**Problem requirements:** Please give an exact transcription of the lines below, from the one that contains "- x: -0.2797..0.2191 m" to the very last, with no other lines.

**Information shown:**

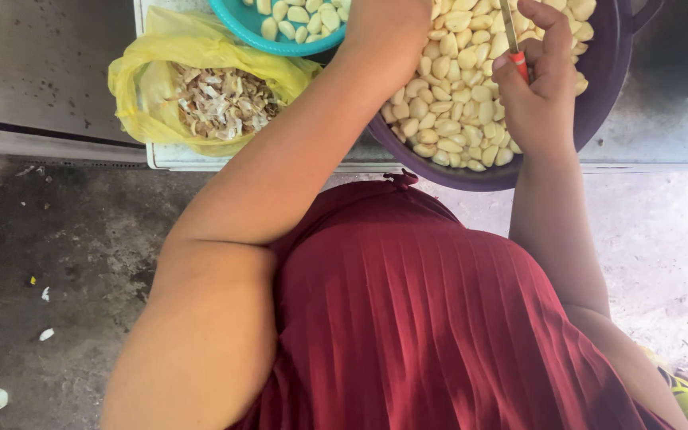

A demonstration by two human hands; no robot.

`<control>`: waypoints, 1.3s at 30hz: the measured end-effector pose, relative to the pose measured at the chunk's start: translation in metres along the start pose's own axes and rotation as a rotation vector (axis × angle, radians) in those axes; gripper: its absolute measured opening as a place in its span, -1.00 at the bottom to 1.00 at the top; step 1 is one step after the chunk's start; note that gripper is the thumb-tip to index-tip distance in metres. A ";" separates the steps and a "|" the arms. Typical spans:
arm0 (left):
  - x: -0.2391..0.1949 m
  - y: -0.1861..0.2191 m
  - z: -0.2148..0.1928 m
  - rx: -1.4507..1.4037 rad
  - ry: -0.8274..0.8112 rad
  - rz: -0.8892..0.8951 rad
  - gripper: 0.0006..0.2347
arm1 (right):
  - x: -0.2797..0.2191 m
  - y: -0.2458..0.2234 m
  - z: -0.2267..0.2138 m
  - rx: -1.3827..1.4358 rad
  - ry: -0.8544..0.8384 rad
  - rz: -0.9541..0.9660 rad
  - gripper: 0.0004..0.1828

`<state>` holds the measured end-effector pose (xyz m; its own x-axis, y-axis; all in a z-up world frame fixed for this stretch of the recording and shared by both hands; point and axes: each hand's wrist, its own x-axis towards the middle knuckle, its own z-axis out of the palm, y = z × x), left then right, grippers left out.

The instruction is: The person peels garlic cloves one by one using a small knife, removing the outer skin and placing the peeled cloves into a purple bowl. The peels are discarded into a yellow plastic bag.

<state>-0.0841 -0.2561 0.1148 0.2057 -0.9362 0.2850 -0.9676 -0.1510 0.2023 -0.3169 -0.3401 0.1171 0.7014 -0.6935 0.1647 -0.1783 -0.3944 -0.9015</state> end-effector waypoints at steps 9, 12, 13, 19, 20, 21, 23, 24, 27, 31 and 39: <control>-0.011 -0.017 -0.021 -1.003 -0.226 0.041 -0.84 | 0.002 -0.001 -0.004 -0.004 -0.042 -0.075 -0.51; -0.017 -0.017 -0.031 -1.423 -0.371 0.081 -0.83 | 0.002 -0.006 -0.003 0.017 -0.071 -0.073 -0.51; -0.018 -0.018 -0.034 -1.447 -0.406 0.051 -0.82 | 0.002 -0.007 -0.002 0.026 -0.080 -0.069 -0.51; -0.023 -0.021 -0.044 -1.473 -0.482 -0.036 -0.81 | 0.005 -0.018 0.003 0.038 -0.106 -0.095 -0.52; -0.023 -0.020 -0.044 -1.503 -0.479 -0.026 -0.80 | 0.004 -0.021 0.004 0.072 -0.114 -0.071 -0.52; -0.024 -0.019 -0.043 -1.515 -0.456 -0.022 -0.80 | 0.002 -0.026 0.004 0.106 -0.120 -0.046 -0.53; -0.025 -0.018 -0.041 -1.539 -0.411 -0.011 -0.79 | -0.002 -0.037 0.004 0.169 -0.151 -0.042 -0.57; -0.026 -0.018 -0.042 -1.547 -0.404 -0.048 -0.78 | -0.005 -0.044 0.004 0.197 -0.175 -0.064 -0.60; -0.034 -0.018 -0.044 -1.592 -0.374 -0.123 -0.76 | -0.011 -0.066 0.011 0.124 -0.213 -0.114 -0.59; -0.054 -0.028 -0.058 -1.694 -0.318 -0.146 -0.75 | -0.010 -0.094 0.030 0.012 -0.240 -0.192 -0.61; -0.130 -0.081 -0.088 -1.726 -0.158 -0.143 -0.77 | -0.009 -0.149 0.096 0.003 -0.375 -0.195 -0.60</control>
<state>-0.0193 -0.0943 0.1434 0.1514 -0.9821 0.1116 0.3331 0.1570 0.9297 -0.2304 -0.2168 0.2110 0.9246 -0.3378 0.1759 -0.0153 -0.4944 -0.8691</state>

**Result for this exercise:**
  - x: -0.2797..0.2191 m
  - y: -0.2458..0.2234 m
  - z: -0.2267..0.2138 m
  - rx: -1.3827..1.4358 rad
  - ry: -0.8544..0.8384 rad
  - rz: -0.9541..0.9660 rad
  - gripper: 0.0004..0.1828

`<state>` holds the measured end-effector pose (xyz m; its own x-axis, y-axis; all in a z-up world frame fixed for this stretch of the recording and shared by both hands; point and axes: each hand's wrist, its own x-axis towards the middle knuckle, its own z-axis out of the palm, y = z × x), left then right, grippers left out.

The instruction is: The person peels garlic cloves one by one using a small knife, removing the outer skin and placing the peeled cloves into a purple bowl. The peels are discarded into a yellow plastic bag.

<state>-0.0841 -0.2561 0.1148 0.2057 -0.9362 0.2850 -0.9676 -0.1510 0.2023 -0.3169 -0.3401 0.1171 0.7014 -0.6935 0.1647 -0.1783 -0.3944 -0.9015</state> end-effector waypoints at steps 9, 12, 13, 19, 20, 21, 23, 24, 27, 31 and 39: <control>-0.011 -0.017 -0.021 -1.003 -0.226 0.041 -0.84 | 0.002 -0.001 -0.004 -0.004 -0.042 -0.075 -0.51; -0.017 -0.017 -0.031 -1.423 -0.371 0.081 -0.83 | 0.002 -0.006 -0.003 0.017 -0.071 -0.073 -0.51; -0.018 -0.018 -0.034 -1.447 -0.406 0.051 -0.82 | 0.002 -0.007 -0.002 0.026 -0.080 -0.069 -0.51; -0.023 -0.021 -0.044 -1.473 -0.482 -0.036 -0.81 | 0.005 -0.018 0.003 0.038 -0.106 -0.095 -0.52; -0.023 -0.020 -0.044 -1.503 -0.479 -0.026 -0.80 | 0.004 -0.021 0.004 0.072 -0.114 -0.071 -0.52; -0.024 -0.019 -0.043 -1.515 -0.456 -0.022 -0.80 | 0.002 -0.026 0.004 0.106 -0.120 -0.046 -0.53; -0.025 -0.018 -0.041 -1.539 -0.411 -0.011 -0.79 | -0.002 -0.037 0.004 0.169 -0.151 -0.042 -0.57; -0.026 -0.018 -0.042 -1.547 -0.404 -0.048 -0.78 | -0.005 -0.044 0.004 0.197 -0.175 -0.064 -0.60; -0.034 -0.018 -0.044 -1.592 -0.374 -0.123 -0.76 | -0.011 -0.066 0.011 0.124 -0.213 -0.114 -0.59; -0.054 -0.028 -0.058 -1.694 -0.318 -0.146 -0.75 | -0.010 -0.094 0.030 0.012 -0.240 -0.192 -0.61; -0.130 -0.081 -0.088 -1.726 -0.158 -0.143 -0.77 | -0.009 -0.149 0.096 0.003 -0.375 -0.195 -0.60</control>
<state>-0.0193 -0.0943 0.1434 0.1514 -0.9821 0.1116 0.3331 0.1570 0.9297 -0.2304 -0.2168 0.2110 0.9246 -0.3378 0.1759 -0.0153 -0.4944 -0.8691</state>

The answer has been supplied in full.